Now, don’t get me wrong. I really don’t think Dorie is going to read my blog. We are up to about 8000 TWD’ers. I am a weekly baker and I can’t even begin to read everyone’s blog. But still, since Ms Greenspan herself chose the recipe, the French Pear Tart, I wanted it to be a smashing success.
Shall we recount my errors one by freaking one? Yes, let’s.
1) BLANCHED almonds: For the love of Mike, you should start with the correct ingredients. If you read this blog, you know I am not so much a fan of nuts. When you don’t care for something you don’t pay attention to its particulars. I completely bypassed the word blanched in front of the almonds. I frankly wouldn’t have known what it meant if I had read it. We already had a ginormous jar of dry roasted almonds – looked good to me. I whirled those babies in the food processor into a lovely crumb. A very dark speckly crumb. I probably would have spent all day Tuesday wondering why mine looked so different from everyone else’s. But, I checked out Nick Malgieri’s ” A Baker’s Tour” yesterday and read about blanched almonds while my cream was chilling. D’oh. When my mom first saw the tart she asked if it was made with peanut butter. Not the reaction I was looking for.

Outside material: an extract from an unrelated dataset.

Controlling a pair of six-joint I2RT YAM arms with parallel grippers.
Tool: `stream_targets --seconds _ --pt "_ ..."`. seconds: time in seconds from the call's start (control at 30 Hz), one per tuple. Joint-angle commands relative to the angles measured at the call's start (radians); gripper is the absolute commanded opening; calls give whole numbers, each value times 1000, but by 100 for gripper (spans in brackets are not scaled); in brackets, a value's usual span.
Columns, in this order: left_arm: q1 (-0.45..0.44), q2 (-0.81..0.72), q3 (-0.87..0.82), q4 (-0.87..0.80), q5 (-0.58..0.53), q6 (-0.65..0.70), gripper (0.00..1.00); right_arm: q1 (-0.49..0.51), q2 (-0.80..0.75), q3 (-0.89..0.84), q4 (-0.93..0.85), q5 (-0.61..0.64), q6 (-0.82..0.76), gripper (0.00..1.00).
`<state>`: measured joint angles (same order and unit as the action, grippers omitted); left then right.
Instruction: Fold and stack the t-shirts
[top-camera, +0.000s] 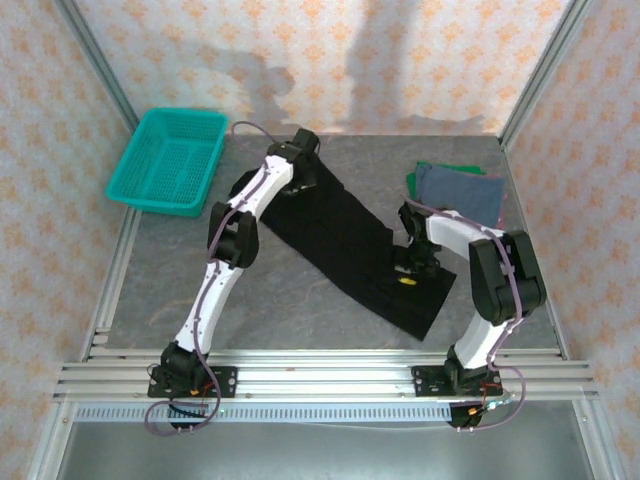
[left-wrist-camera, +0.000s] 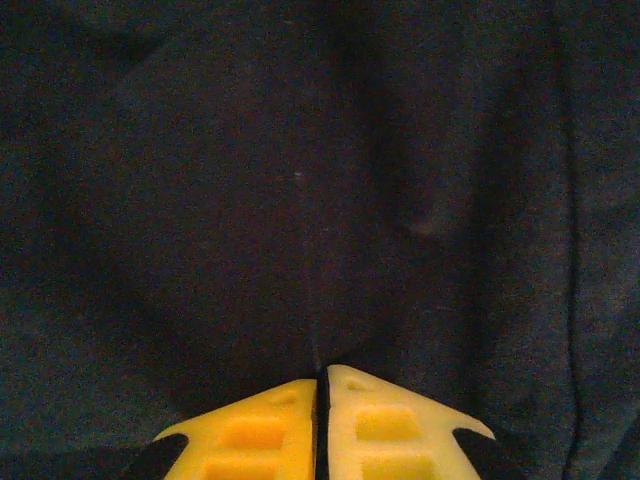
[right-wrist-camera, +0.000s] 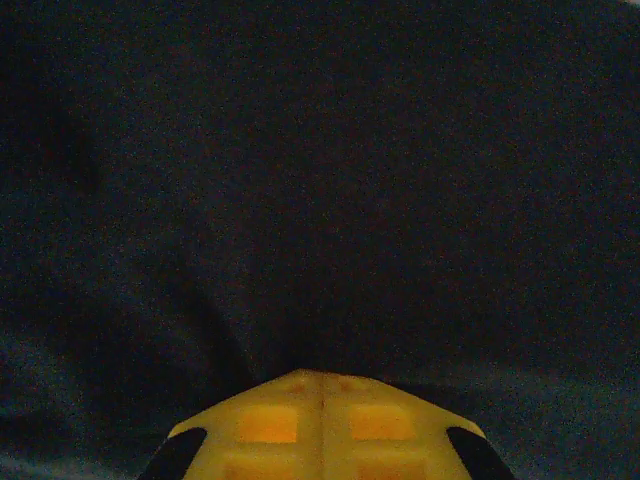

Is it more ominous in black and white? It’s backwards cuz of the computer…
2) Sliced pears are not pear halves. You would think that, after having earned two post secondary degrees, I would be able to read. You would be wrong. When you start with pear slices you can’t do the fancy crosswise cut and design. I think I took the “spokes” direction to a new level. (and hell, yes, I went with the canned. When a shortcut is given the stamp of approval, I am there.)
3) I made half the recipe. I still used a food processor for the cream which was a mistake. There wasn’t enough to get mixed well. My blade kept missing the cream which just created more work for me. I stuck it in the fridge for awhile and this is what I got. I had to let it sit on my warm stove to soften before I could spread it.
4) I dutifully made my tart dough in the morning and popped it in the freezer. Love that tart dough. The most extraordinary french lemon cream tart was the very first TWD recipe I made (my official blog came the next week with the disastrous marshmallows, but we won’t go there). Good thing it had ample freezing time as I, of course, forgot the foil covering.
BUT, and here is the good news, the tart was awesome! Despite my tenacious attempts to ruin it (or at least take rustic to a new level), the tart prevailed. I can handle almond flavor when there are not huge chunks of almond in my way. I would absolutely make this again and may try it with cherries next summer.
So, big thanks to Dorie for choosing a recipe even an idiot could conquer and for the book in general.
Next week: Savory corn and pepper muffins, which sound awesome to me!
PS There was a lot of discussion on the P & Q as to pan size, etc. I halved the recipe and baked it in a 6 inch springform. I thought the amount of dough and cream worked perfectly. I prebaked for 10 minutes and baked again for approx. 35-38 minutes ( I lost track).